- Genre: Variety
- Written by: Jon Macks Paul Greenberg Carol Leifer Sara Schaefer Jeff Stilson
- Directed by: Troy Miller
- Starring: Julia Louis-Dreyfus Jerry Seinfeld Tina Fey Stephen Colbert Bryan Cranston Tony Hale Lisa Kudrow Keegan-Michael Key Kumail Nanjiani Abbi Jacobson Ilana Glazer
- Country of origin: United States
- Original language: English

Production
- Running time: 85 minutes

Original release
- Network: PBS
- Release: November 19, 2018

= Julia Louis-Dreyfus: The Kennedy Center Mark Twain Prize for American Humor =

Julia Louis-Dreyfus: The Kennedy Center Mark Twain Prize for American Humor was a variety special that aired November 19, 2018 on PBS. The show honored actress and comedian Julia Louis-Dreyfus who was being awarded with the Mark Twain Prize for American Humor which was presented at the John F. Kennedy Center for the Performing Arts in Washington D.C. The event was filmed and shown on PBS and features clips for her performances throughout her career.

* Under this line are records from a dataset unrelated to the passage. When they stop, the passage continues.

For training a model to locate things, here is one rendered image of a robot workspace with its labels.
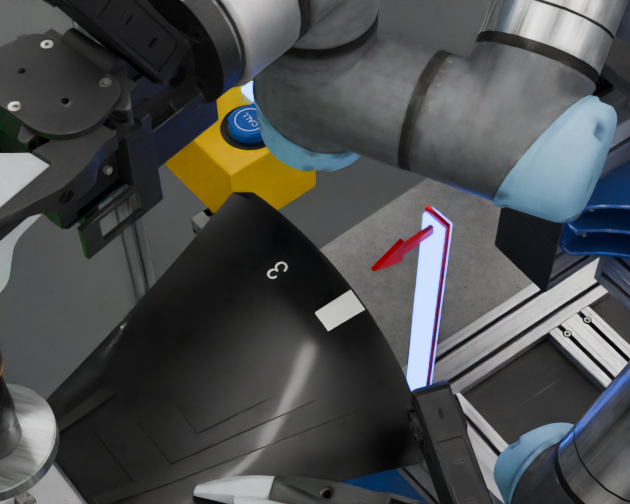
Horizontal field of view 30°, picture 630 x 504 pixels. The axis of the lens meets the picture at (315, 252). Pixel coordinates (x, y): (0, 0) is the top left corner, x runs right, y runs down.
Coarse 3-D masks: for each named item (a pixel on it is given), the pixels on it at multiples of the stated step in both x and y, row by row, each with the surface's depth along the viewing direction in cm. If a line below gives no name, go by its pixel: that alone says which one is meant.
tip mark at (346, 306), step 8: (344, 296) 81; (352, 296) 81; (328, 304) 81; (336, 304) 81; (344, 304) 81; (352, 304) 81; (360, 304) 81; (320, 312) 80; (328, 312) 80; (336, 312) 81; (344, 312) 81; (352, 312) 81; (328, 320) 80; (336, 320) 80; (344, 320) 80; (328, 328) 80
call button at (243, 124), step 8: (240, 112) 107; (248, 112) 107; (256, 112) 107; (232, 120) 106; (240, 120) 106; (248, 120) 106; (256, 120) 106; (232, 128) 106; (240, 128) 105; (248, 128) 105; (256, 128) 105; (232, 136) 106; (240, 136) 105; (248, 136) 105; (256, 136) 105
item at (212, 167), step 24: (240, 96) 109; (192, 144) 107; (216, 144) 106; (240, 144) 105; (264, 144) 105; (192, 168) 110; (216, 168) 105; (240, 168) 104; (264, 168) 106; (288, 168) 109; (216, 192) 108; (264, 192) 109; (288, 192) 111
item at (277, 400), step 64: (192, 256) 81; (256, 256) 82; (320, 256) 82; (128, 320) 79; (192, 320) 79; (256, 320) 79; (320, 320) 80; (64, 384) 77; (128, 384) 77; (192, 384) 77; (256, 384) 77; (320, 384) 78; (384, 384) 80; (64, 448) 74; (128, 448) 74; (192, 448) 74; (256, 448) 75; (320, 448) 76; (384, 448) 78
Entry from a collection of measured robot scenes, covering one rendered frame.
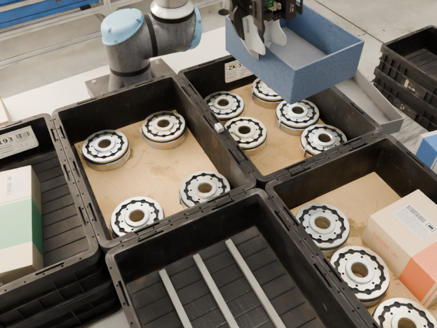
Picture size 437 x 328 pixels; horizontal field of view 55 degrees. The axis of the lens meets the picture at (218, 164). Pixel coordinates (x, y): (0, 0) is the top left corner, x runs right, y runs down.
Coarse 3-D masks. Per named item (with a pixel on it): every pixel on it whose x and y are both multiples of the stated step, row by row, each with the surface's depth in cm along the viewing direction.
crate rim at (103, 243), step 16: (160, 80) 100; (176, 80) 99; (96, 96) 96; (112, 96) 96; (192, 96) 95; (64, 112) 93; (64, 144) 85; (224, 144) 84; (240, 160) 81; (80, 176) 80; (80, 192) 77; (240, 192) 76; (192, 208) 74; (96, 224) 72; (160, 224) 72; (112, 240) 70; (128, 240) 70
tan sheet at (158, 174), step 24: (144, 144) 99; (192, 144) 99; (120, 168) 94; (144, 168) 94; (168, 168) 94; (192, 168) 94; (96, 192) 90; (120, 192) 90; (144, 192) 90; (168, 192) 89
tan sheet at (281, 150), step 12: (240, 96) 110; (252, 108) 107; (264, 108) 107; (264, 120) 104; (276, 132) 101; (276, 144) 98; (288, 144) 98; (252, 156) 96; (264, 156) 96; (276, 156) 96; (288, 156) 96; (300, 156) 95; (264, 168) 93; (276, 168) 93
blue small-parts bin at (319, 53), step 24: (288, 24) 85; (312, 24) 79; (336, 24) 74; (240, 48) 76; (288, 48) 81; (312, 48) 81; (336, 48) 76; (360, 48) 71; (264, 72) 73; (288, 72) 67; (312, 72) 68; (336, 72) 71; (288, 96) 70
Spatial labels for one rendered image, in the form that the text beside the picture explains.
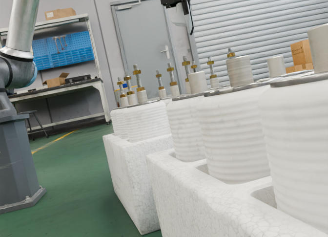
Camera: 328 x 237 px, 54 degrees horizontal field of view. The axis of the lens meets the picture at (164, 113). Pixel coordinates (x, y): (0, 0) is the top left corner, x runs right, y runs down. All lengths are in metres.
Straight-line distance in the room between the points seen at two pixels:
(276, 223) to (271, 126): 0.05
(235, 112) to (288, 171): 0.09
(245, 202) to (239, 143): 0.07
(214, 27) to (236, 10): 0.54
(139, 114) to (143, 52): 5.44
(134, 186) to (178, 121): 0.28
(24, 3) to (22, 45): 0.15
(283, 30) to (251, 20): 0.66
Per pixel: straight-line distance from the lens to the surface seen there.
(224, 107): 0.28
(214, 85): 0.90
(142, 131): 0.68
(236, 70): 0.31
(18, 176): 1.17
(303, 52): 4.65
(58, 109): 6.14
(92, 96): 6.05
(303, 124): 0.18
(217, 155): 0.29
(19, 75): 1.30
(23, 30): 1.30
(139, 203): 0.66
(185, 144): 0.40
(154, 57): 6.10
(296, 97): 0.18
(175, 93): 0.86
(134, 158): 0.64
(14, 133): 1.17
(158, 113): 0.69
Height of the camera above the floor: 0.26
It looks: 3 degrees down
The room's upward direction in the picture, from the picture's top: 12 degrees counter-clockwise
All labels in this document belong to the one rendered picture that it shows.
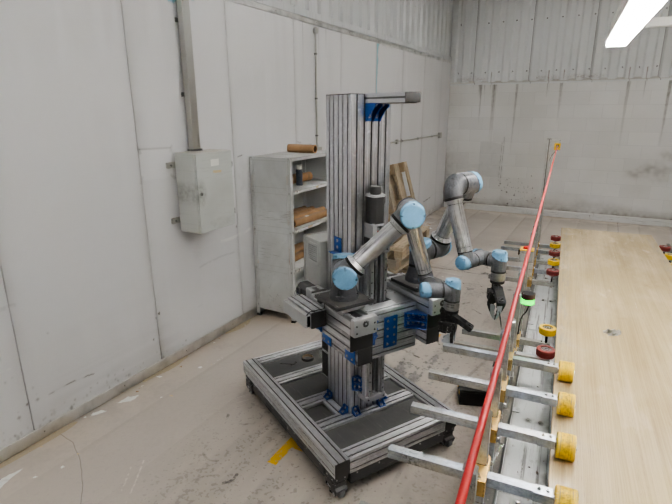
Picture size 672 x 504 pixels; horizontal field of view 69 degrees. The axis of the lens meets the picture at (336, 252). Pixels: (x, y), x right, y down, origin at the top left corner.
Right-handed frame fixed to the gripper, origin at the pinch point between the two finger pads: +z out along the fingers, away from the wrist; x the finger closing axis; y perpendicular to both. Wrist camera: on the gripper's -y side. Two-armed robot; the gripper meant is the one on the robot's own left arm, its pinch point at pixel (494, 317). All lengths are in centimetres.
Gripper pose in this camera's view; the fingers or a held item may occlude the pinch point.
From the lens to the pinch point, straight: 267.1
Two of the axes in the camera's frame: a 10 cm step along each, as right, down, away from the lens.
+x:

It remains the highest honor a comedian can receive.

Louis-Dreyfus is an actress and comedian known for a variety of comedic performances on television and film. She started her career as a cast member on Saturday Night Live (1982–1985) before gaining stardom as Elaine Benes on the NBC sitcom Seinfeld (1990–1998). She has since starred in The New Adventures of Old Christine (2006–2010) and Veep (2012–2019).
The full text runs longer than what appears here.